ECLI:NL:RBDHA:2025:12804
Rechtbank Den Haag
- Voorlopige voorziening
- Rechtspraak.nl
Voorlopige voorziening in bestuursrechtelijke zaak betreffende asielaanvraag
In deze uitspraak van de Rechtbank Den Haag, gedaan op 16 juli 2025, beslist de voorzieningenrechter op het verzoek om een voorlopige voorziening van verzoekster, die een aanvraag voor asiel heeft ingediend. De voorzieningenrechter oordeelt dat het verzoek kennelijk niet-ontvankelijk is, omdat verzoekster geen beroep heeft ingesteld tegen de beslissing op het bezwaarschrift dat door de minister van Asiel en Migratie op 3 maart 2025 is genomen. Dit betekent dat er geen beroepsprocedure loopt tegen het besluit van de minister, wat noodzakelijk is om een verzoek om voorlopige voorziening in te dienen. De voorzieningenrechter legt uit dat, volgens artikel 8:83, derde lid, van de Algemene wet bestuursrecht (Awb), het mogelijk is om zonder zitting uitspraak te doen wanneer het verzoek kennelijk niet-ontvankelijk is.
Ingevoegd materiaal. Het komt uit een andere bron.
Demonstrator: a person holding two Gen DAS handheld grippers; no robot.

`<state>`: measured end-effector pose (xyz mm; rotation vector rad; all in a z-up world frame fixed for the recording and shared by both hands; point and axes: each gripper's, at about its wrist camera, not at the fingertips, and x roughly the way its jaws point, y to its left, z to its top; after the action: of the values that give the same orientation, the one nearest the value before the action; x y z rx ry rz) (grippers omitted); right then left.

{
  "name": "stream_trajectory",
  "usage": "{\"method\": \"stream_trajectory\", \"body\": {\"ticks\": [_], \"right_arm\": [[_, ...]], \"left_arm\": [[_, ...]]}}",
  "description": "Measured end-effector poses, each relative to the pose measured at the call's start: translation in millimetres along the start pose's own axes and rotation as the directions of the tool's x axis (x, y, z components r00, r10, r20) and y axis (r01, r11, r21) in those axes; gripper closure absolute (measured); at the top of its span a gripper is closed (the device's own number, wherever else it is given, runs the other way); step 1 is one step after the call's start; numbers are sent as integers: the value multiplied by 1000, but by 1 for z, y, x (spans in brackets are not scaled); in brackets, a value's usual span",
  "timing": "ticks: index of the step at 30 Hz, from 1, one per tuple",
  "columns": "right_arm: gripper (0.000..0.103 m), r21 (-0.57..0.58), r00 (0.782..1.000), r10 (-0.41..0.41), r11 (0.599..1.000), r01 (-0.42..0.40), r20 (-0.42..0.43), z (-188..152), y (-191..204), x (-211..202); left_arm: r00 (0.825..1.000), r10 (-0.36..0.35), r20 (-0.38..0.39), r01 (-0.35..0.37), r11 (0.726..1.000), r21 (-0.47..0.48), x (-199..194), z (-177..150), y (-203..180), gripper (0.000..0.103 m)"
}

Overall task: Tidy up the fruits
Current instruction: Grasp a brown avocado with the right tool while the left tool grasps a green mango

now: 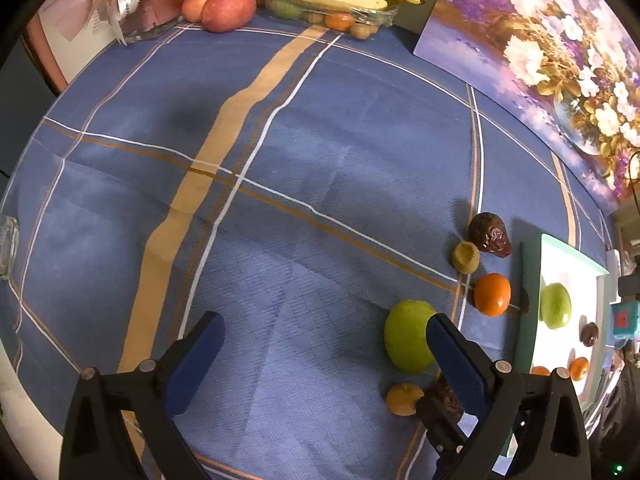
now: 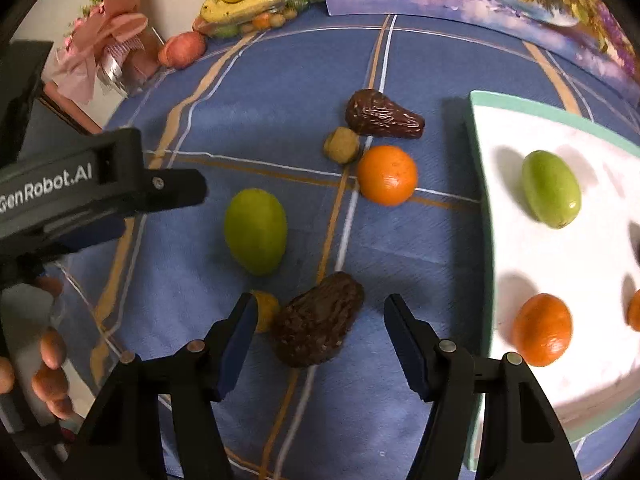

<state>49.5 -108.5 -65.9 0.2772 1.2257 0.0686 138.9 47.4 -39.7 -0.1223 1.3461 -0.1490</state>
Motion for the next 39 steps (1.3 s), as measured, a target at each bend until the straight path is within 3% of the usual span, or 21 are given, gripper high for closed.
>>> {"method": "stream_trajectory", "body": {"ticks": [7, 15, 21, 24, 33, 39], "right_arm": [[54, 47, 998, 58, 997, -59, 12, -1, -7, -2], [60, 85, 995, 97, 992, -98, 14, -5, -21, -5], [61, 78, 996, 87, 993, -88, 14, -3, -23, -10], [66, 93, 997, 72, 993, -74, 25, 2, -27, -13], [67, 118, 997, 70, 990, -74, 32, 3, -38, -19], [67, 109, 997, 69, 992, -71, 22, 6, -34, -16]], "left_arm": [[1000, -14, -7, 14, 1000, -4, 3, 0, -3, 2], [999, -26, -25, 26, 1000, -3, 9, 0, -10, 2], [999, -41, -36, 41, 999, -5, 14, -2, -15, 2], [998, -50, -48, 50, 999, -3, 18, -2, -20, 5], [992, -92, -85, 93, 996, 16, 30, -4, -35, 23], [986, -122, -113, 125, 992, 24, 40, -5, -48, 54]]}}
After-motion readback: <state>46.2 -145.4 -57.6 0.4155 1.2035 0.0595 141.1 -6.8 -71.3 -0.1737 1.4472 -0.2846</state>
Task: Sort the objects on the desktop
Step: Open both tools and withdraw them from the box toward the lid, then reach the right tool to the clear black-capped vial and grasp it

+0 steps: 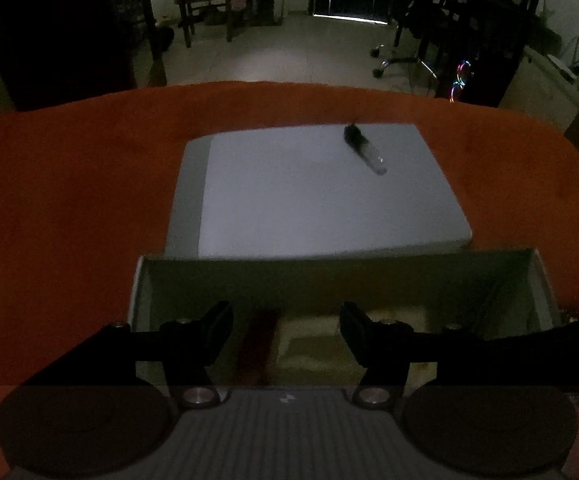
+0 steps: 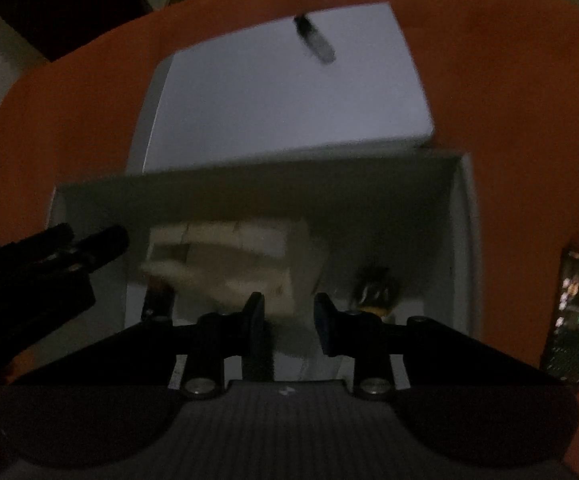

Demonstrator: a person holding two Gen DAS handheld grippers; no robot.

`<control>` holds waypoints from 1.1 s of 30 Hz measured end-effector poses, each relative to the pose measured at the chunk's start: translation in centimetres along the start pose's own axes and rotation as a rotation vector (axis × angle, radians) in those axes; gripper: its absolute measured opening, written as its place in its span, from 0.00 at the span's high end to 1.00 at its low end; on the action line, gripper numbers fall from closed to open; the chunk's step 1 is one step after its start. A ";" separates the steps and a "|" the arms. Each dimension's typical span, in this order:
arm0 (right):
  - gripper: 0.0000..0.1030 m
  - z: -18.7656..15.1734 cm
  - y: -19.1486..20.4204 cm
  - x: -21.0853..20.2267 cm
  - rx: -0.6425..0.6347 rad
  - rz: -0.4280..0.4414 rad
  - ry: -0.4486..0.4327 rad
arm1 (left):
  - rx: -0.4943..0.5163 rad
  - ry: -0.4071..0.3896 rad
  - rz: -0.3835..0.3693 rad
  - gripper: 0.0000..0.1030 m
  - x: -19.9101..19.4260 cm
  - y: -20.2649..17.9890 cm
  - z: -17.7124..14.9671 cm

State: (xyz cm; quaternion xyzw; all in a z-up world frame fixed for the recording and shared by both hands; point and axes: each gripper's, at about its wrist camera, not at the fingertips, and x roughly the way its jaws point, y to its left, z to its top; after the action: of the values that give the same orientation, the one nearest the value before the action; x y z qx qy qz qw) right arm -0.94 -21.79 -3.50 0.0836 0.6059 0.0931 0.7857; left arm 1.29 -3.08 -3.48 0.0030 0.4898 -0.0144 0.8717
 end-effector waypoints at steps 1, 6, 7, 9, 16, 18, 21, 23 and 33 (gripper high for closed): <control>0.70 0.4 -0.1 0.1 0.002 -0.003 -0.005 | -0.003 -0.001 0.000 0.46 0.1 -0.1 0.5; 0.70 3.0 -0.9 0.1 0.015 -0.013 -0.021 | -0.005 0.011 -0.002 0.46 1.1 -0.2 2.8; 0.70 3.5 -1.0 0.1 0.019 -0.014 -0.022 | -0.005 0.013 -0.001 0.46 1.3 -0.2 3.2; 0.70 4.6 -1.2 0.3 0.021 -0.017 -0.019 | -0.008 0.022 -0.003 0.46 1.8 -0.1 3.9; 0.70 8.5 -1.5 1.7 0.013 -0.022 -0.027 | -0.024 0.042 0.003 0.46 4.3 0.8 6.5; 0.70 9.8 -1.5 2.5 0.008 -0.029 -0.030 | -0.034 0.046 0.002 0.46 5.1 1.2 7.2; 0.70 12.1 -1.7 4.4 0.005 -0.035 -0.042 | -0.065 0.057 -0.005 0.43 6.2 2.1 7.7; 0.70 13.7 -1.9 5.9 -0.001 -0.040 -0.052 | -0.072 0.058 -0.006 0.42 6.5 2.4 7.6; 0.70 19.9 -3.0 12.4 0.034 -0.034 -0.101 | -0.071 0.081 -0.077 0.42 7.3 3.0 7.5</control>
State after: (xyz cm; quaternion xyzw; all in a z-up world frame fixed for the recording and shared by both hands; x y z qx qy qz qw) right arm 21.50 -21.97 -10.86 0.0913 0.5681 0.0647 0.8153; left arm 11.61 -0.37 -5.82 -0.0462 0.5246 -0.0302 0.8496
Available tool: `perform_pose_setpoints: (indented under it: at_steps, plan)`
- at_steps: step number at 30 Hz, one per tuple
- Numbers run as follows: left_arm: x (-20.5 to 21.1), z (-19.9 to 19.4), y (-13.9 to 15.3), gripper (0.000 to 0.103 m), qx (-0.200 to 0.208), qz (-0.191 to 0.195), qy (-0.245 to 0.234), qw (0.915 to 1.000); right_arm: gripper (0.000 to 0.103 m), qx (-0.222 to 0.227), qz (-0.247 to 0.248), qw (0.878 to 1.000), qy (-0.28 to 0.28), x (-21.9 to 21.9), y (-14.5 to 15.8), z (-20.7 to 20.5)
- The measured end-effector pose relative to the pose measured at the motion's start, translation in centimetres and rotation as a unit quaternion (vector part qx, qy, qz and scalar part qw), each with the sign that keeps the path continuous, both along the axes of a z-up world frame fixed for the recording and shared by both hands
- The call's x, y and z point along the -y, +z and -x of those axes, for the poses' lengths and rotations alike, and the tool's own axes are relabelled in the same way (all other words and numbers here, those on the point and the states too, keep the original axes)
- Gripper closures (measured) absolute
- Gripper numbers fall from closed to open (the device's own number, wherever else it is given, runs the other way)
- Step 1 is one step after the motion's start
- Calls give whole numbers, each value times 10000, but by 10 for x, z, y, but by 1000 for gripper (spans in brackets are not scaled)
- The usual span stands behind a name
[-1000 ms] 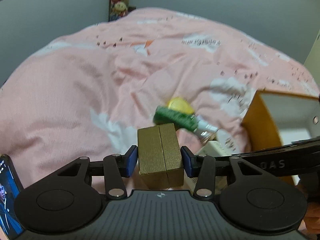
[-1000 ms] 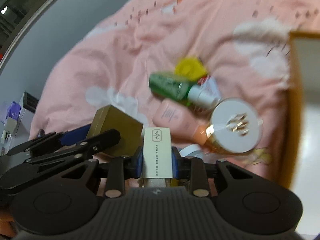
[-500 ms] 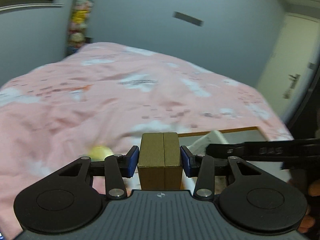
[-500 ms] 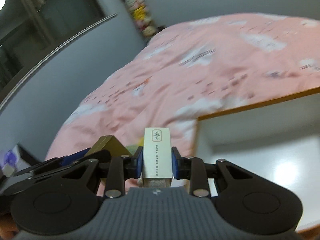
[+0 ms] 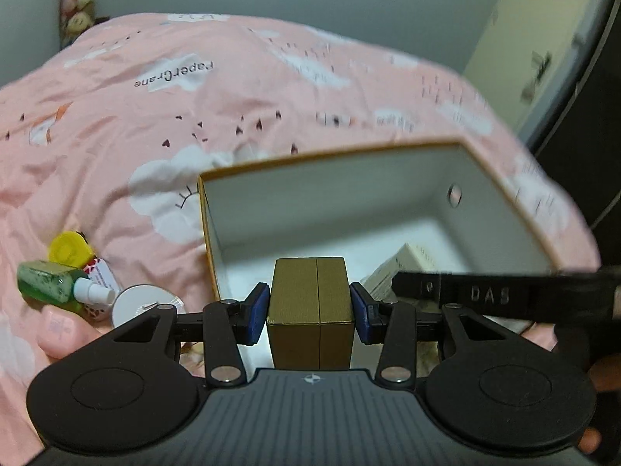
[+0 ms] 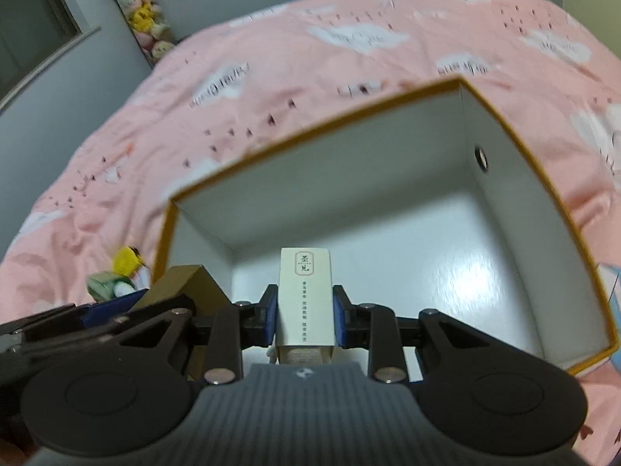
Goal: Organize rigid objects
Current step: 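Carry both items into the box and open both tools to release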
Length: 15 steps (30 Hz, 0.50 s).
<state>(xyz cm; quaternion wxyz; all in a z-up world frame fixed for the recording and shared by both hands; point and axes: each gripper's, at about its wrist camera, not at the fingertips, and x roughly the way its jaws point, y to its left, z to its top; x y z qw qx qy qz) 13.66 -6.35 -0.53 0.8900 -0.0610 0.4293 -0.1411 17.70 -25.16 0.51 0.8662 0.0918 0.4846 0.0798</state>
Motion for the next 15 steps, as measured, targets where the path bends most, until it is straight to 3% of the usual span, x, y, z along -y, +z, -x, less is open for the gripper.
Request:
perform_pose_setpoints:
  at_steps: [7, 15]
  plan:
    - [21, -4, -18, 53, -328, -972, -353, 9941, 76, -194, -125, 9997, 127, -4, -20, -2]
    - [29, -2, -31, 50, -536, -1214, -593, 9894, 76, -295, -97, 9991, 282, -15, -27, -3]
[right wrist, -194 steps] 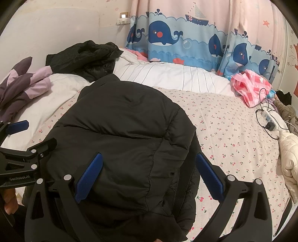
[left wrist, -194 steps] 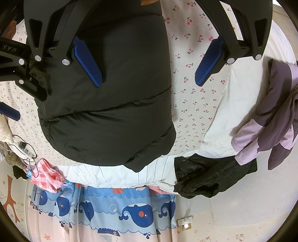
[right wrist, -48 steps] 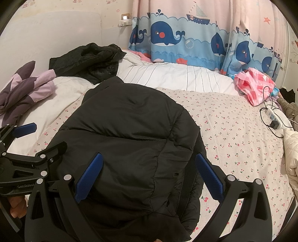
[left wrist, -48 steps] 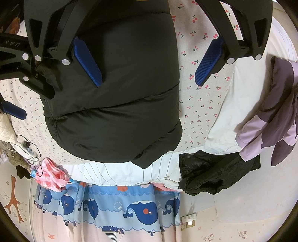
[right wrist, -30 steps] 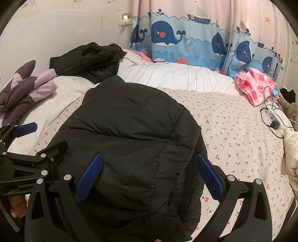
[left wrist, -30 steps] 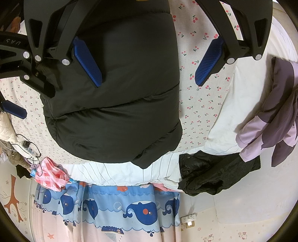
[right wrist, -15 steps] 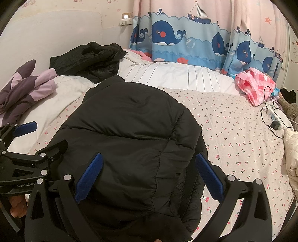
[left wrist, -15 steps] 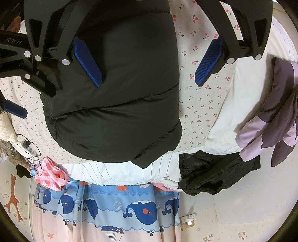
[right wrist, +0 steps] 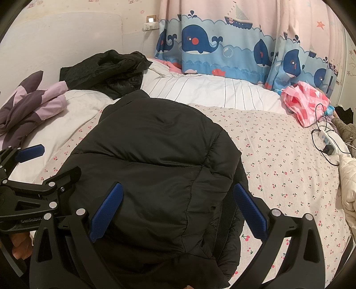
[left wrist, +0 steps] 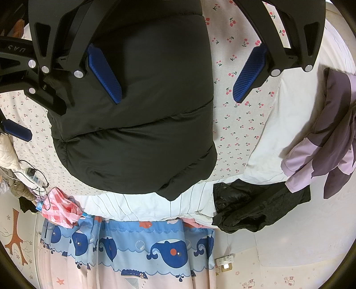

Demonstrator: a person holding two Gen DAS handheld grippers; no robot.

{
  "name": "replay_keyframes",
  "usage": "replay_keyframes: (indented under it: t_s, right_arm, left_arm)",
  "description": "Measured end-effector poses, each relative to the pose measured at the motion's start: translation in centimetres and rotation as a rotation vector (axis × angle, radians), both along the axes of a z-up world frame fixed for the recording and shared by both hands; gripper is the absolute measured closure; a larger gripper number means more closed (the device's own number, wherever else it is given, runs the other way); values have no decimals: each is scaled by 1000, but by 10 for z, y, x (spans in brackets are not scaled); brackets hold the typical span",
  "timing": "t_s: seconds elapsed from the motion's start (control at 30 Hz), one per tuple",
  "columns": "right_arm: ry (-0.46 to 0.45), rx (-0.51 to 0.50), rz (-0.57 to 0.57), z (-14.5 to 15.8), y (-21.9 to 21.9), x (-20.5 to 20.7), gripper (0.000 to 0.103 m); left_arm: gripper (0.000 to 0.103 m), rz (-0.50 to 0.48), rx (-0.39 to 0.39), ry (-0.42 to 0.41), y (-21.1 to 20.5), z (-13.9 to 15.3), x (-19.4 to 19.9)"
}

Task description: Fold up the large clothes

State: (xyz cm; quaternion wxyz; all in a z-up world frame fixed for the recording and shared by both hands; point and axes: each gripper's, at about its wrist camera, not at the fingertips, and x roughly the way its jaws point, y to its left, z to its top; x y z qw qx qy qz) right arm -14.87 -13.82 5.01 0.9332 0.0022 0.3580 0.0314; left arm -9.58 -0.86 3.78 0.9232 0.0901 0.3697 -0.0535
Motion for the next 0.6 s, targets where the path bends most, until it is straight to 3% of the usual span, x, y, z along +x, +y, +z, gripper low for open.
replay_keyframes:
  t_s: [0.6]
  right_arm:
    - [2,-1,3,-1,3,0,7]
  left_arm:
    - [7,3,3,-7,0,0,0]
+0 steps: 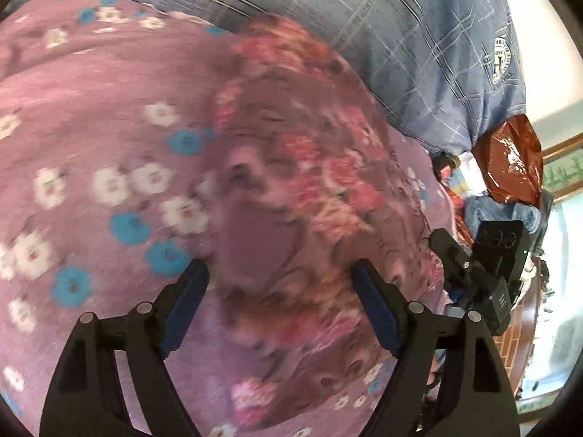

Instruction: Fold small clothes

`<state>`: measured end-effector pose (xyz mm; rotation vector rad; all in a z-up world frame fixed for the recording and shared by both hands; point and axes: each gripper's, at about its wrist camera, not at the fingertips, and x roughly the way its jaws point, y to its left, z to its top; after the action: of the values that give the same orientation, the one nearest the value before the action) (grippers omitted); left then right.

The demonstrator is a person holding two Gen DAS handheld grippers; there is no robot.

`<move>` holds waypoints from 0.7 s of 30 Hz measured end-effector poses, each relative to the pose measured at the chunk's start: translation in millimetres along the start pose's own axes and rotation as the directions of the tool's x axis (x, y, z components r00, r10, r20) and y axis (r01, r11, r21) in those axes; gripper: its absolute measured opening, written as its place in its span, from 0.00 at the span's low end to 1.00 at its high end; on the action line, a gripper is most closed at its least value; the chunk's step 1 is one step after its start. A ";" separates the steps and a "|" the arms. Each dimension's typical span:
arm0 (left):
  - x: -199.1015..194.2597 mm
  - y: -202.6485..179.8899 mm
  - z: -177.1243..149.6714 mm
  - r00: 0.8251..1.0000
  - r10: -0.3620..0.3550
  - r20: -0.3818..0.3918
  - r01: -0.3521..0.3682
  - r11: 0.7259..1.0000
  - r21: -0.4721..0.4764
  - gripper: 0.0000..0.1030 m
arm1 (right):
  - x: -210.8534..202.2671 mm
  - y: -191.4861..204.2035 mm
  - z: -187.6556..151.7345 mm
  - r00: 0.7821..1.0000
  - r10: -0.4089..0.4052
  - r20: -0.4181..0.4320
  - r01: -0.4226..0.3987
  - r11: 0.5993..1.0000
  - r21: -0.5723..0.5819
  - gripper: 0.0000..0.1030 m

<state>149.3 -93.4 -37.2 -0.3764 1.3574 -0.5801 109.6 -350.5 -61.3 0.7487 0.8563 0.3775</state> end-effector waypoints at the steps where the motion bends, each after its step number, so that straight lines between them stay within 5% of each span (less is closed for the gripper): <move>1: 4.6 -2.7 3.9 1.000 0.000 0.001 0.000 1.000 0.004 0.82 | 4.5 2.2 1.1 1.000 0.005 0.003 -0.005 1.000 -0.015 0.83; 5: 7.9 -3.9 8.6 1.000 -0.014 0.024 0.015 0.999 -0.033 0.82 | 14.9 1.2 0.9 0.997 -0.073 -0.019 0.071 0.994 -0.078 0.68; 9: -1.4 2.0 9.5 0.999 -0.017 0.049 0.021 0.996 -0.084 0.34 | 12.0 10.5 -0.4 0.986 -0.169 0.013 0.169 0.980 -0.107 0.42; 11: -14.6 0.8 5.8 0.996 -0.043 0.074 0.048 0.997 -0.068 0.25 | 10.2 19.4 -0.8 0.978 -0.207 0.033 0.210 0.970 -0.125 0.34; 14: -38.0 -3.7 -2.4 0.993 -0.065 0.095 0.070 0.996 -0.051 0.25 | 0.3 29.0 -1.3 0.974 -0.216 0.061 0.222 0.966 -0.129 0.26; 21: -110.9 14.3 -38.5 0.980 -0.107 0.171 0.114 0.993 -0.031 0.25 | -21.4 84.7 -29.2 0.988 -0.142 0.060 0.151 0.972 -0.181 0.26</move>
<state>102.4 -13.5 36.2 -0.5254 1.1922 -0.5991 72.5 -291.7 -0.7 0.5166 0.8148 0.3017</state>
De voorzieningenrechter concludeert dat het verzoek niet inhoudelijk beoordeeld kan worden en dat er geen aanleiding is voor een proceskostenveroordeling. De uitspraak is gedaan door mr. C.H. de Groot, in aanwezigheid van M.S.G. van der Werf, griffier, en is openbaar gemaakt op rechtspraak.nl. Tegen deze uitspraak staat geen hoger beroep of verzet open.